## What to produce:
Go through the data below and copy each line where the word "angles" occurs.

## Data block:
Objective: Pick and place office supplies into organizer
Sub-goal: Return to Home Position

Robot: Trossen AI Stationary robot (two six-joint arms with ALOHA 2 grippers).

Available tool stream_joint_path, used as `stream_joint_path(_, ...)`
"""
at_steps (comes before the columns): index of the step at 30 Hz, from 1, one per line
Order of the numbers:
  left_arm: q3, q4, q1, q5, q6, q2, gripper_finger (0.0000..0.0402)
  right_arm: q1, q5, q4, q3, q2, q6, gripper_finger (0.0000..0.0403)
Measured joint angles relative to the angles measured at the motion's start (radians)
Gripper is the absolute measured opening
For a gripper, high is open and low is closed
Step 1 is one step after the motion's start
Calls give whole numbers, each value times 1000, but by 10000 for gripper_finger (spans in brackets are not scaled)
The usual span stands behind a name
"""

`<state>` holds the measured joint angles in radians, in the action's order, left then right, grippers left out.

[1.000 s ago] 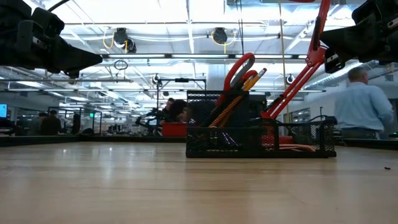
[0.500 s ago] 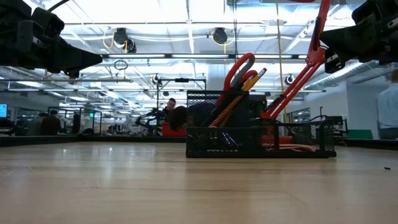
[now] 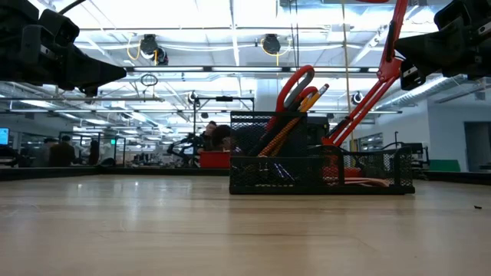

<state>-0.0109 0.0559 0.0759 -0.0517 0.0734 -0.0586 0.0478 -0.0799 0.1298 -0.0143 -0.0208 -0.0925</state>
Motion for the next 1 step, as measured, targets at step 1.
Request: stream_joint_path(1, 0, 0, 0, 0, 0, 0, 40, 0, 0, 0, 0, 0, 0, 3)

## Answer space:
Measured joint angles relative to the angles measured at the motion's start (radians)
`<state>` holds the measured joint angles in radians, in the action's order, left then right, grippers left out.

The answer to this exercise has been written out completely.